▸ **Problem to solve**
For the string "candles", count the lines in the records below that contain it. Answer with that number alone.

Records excerpted from a collection

##########

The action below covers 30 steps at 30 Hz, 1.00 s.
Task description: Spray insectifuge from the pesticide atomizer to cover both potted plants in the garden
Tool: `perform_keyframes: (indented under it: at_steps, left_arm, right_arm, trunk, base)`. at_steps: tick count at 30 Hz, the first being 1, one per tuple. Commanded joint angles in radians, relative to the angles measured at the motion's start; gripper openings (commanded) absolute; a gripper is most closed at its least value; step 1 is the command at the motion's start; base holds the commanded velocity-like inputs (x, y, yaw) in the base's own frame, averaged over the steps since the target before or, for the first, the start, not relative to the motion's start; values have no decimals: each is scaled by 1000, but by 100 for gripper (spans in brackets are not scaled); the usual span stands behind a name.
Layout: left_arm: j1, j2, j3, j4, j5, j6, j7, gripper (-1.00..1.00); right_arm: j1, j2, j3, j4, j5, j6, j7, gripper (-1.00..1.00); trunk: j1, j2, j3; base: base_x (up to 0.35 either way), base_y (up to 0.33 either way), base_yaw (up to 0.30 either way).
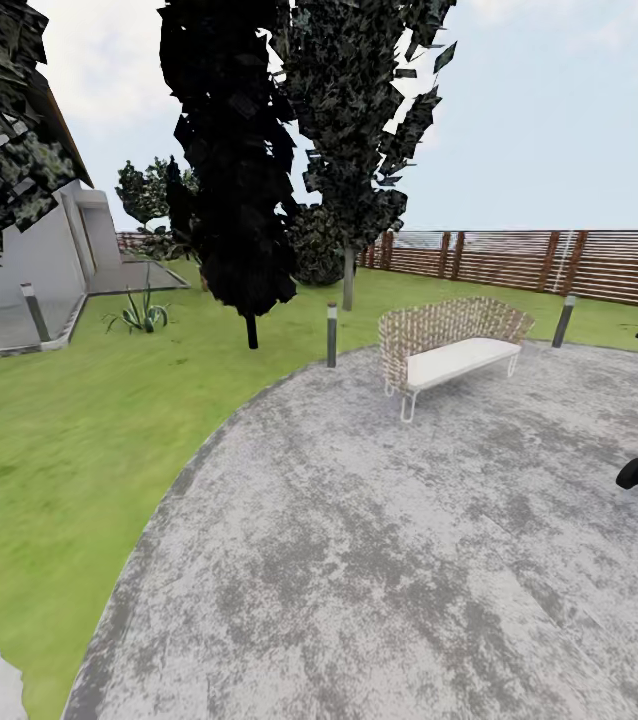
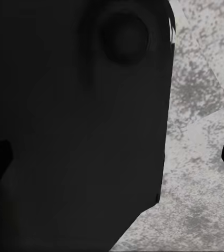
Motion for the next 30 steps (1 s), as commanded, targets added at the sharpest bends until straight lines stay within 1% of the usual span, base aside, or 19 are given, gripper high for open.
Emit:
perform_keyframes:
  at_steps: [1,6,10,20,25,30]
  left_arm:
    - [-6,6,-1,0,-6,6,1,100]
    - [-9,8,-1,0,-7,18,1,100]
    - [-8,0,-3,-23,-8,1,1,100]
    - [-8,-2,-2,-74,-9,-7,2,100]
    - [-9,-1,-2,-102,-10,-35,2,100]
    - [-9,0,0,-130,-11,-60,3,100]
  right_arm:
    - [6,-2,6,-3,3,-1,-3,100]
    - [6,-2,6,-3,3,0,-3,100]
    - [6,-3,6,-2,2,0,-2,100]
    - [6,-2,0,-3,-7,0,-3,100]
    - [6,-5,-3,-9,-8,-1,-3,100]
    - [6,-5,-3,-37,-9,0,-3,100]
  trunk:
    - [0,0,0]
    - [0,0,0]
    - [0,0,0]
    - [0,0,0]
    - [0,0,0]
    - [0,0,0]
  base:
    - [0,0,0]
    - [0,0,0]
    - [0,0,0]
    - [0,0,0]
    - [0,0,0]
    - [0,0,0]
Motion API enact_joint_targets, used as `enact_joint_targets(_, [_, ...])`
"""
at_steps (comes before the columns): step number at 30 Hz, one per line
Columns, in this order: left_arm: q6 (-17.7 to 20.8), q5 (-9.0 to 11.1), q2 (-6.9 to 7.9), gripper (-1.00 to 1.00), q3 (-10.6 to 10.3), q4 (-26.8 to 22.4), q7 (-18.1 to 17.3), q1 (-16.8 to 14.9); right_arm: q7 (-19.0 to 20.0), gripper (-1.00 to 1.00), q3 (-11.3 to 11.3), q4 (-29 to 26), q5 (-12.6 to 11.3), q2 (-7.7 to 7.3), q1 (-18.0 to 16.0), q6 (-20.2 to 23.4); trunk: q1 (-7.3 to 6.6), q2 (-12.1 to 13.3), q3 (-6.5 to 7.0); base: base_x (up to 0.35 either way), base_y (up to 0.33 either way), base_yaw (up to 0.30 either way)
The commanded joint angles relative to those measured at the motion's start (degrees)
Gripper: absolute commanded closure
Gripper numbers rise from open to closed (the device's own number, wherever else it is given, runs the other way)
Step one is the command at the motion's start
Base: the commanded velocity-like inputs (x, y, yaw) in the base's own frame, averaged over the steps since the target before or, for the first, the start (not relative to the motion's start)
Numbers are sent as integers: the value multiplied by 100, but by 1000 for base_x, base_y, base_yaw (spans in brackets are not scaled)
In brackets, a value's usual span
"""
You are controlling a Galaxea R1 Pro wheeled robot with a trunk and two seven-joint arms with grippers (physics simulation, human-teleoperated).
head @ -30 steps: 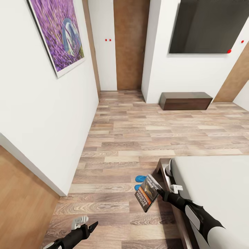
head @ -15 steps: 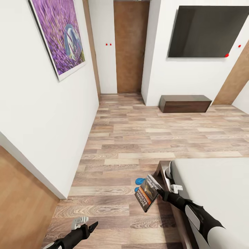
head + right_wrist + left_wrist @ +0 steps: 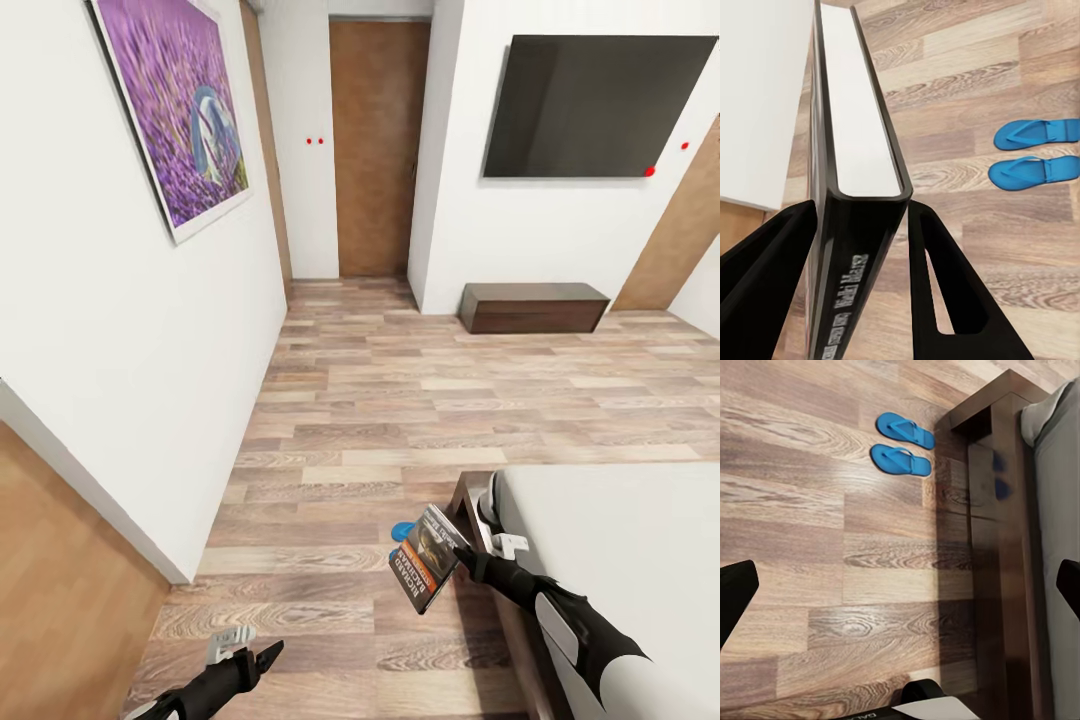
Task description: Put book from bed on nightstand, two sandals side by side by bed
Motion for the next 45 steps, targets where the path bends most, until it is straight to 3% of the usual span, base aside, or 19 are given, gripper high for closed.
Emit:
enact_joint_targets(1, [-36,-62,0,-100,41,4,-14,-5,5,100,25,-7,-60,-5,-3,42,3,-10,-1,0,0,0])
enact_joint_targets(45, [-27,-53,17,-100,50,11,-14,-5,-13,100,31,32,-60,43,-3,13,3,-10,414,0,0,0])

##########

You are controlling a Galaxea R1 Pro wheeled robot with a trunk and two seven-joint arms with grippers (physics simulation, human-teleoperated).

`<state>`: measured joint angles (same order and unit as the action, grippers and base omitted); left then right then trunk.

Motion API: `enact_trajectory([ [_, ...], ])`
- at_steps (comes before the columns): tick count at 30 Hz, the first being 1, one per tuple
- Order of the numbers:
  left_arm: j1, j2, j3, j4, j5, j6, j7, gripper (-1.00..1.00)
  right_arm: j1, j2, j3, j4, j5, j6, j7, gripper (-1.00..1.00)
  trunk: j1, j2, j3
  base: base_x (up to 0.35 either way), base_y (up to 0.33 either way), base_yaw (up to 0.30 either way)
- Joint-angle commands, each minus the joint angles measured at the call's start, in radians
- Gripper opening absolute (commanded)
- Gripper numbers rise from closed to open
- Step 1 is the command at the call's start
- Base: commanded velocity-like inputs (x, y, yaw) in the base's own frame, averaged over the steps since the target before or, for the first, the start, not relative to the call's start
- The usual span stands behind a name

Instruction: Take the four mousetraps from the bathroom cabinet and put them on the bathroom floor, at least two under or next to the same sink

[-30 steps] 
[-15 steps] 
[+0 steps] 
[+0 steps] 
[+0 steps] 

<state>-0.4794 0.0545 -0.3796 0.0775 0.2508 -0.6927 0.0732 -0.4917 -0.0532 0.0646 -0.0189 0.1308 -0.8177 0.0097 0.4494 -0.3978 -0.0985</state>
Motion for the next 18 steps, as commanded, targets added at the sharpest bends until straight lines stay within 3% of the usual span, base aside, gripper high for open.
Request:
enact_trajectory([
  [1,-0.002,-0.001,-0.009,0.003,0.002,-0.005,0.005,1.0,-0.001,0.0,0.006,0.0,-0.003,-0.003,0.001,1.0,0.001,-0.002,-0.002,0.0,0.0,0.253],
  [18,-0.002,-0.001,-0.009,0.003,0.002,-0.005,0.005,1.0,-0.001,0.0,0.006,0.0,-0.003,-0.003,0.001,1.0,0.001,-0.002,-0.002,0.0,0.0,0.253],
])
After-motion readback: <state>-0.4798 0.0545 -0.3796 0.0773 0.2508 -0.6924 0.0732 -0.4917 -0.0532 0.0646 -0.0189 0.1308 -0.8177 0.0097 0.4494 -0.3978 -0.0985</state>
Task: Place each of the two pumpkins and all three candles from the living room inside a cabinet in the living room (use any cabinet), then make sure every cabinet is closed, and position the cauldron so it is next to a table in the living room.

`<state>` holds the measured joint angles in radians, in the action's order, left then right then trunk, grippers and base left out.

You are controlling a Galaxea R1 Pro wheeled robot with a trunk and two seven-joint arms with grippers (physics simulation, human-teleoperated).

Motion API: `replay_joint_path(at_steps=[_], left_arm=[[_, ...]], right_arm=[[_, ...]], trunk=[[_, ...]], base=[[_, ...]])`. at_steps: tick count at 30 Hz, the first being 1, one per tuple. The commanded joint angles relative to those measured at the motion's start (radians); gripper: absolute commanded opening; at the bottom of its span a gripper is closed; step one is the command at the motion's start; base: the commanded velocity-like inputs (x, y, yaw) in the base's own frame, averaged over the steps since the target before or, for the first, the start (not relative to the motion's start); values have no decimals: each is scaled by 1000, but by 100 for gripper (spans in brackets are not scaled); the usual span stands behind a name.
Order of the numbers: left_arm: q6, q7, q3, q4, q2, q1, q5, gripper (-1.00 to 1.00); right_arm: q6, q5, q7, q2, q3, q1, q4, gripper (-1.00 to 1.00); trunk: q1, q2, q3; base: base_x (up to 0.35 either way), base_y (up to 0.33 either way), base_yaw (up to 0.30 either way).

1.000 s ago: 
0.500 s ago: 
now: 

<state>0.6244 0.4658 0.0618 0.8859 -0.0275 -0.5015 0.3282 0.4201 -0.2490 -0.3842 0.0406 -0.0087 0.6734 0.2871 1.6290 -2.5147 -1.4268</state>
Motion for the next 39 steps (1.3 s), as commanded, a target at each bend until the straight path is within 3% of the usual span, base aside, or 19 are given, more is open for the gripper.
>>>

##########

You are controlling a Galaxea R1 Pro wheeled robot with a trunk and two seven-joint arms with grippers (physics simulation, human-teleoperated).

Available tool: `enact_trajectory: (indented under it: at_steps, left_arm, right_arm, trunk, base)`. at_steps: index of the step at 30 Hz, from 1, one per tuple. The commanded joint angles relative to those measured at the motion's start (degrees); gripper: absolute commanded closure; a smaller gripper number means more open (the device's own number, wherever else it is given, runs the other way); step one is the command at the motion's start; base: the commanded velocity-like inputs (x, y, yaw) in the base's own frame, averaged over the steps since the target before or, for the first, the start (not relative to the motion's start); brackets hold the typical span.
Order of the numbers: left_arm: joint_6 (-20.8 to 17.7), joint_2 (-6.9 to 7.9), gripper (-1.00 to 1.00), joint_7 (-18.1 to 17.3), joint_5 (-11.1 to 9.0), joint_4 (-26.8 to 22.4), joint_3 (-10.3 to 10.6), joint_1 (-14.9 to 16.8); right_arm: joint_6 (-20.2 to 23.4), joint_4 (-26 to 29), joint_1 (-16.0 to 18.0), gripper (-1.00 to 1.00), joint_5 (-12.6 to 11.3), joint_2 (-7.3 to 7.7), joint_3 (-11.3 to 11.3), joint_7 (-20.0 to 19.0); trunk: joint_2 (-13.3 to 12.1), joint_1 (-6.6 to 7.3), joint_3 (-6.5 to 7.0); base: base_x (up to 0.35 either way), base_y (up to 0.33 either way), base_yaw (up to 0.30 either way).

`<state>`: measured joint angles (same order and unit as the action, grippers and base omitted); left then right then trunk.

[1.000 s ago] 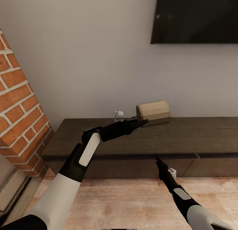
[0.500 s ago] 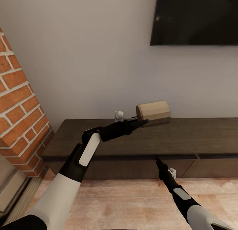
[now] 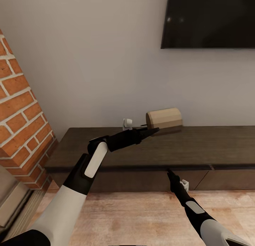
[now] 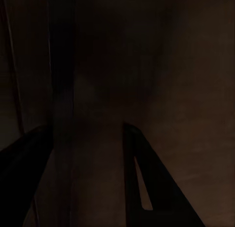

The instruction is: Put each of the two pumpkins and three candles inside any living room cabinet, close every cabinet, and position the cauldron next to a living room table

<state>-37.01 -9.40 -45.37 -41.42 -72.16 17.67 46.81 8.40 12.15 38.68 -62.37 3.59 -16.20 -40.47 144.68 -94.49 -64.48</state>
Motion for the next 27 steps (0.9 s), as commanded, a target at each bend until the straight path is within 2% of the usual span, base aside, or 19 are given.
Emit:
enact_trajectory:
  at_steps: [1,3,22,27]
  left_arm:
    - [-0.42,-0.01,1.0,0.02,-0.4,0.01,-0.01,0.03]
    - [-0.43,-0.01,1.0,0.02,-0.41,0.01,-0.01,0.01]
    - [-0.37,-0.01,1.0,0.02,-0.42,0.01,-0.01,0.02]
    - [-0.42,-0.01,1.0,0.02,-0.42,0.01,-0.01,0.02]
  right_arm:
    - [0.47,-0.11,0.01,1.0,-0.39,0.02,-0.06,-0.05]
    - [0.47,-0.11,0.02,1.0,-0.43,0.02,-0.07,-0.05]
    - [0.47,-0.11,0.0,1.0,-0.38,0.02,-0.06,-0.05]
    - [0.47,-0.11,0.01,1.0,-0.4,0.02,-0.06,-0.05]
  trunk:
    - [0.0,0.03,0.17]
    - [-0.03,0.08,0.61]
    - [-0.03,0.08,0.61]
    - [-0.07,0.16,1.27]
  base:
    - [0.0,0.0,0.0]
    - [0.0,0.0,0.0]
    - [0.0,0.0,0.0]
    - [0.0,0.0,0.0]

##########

▸ **Result of this task**
2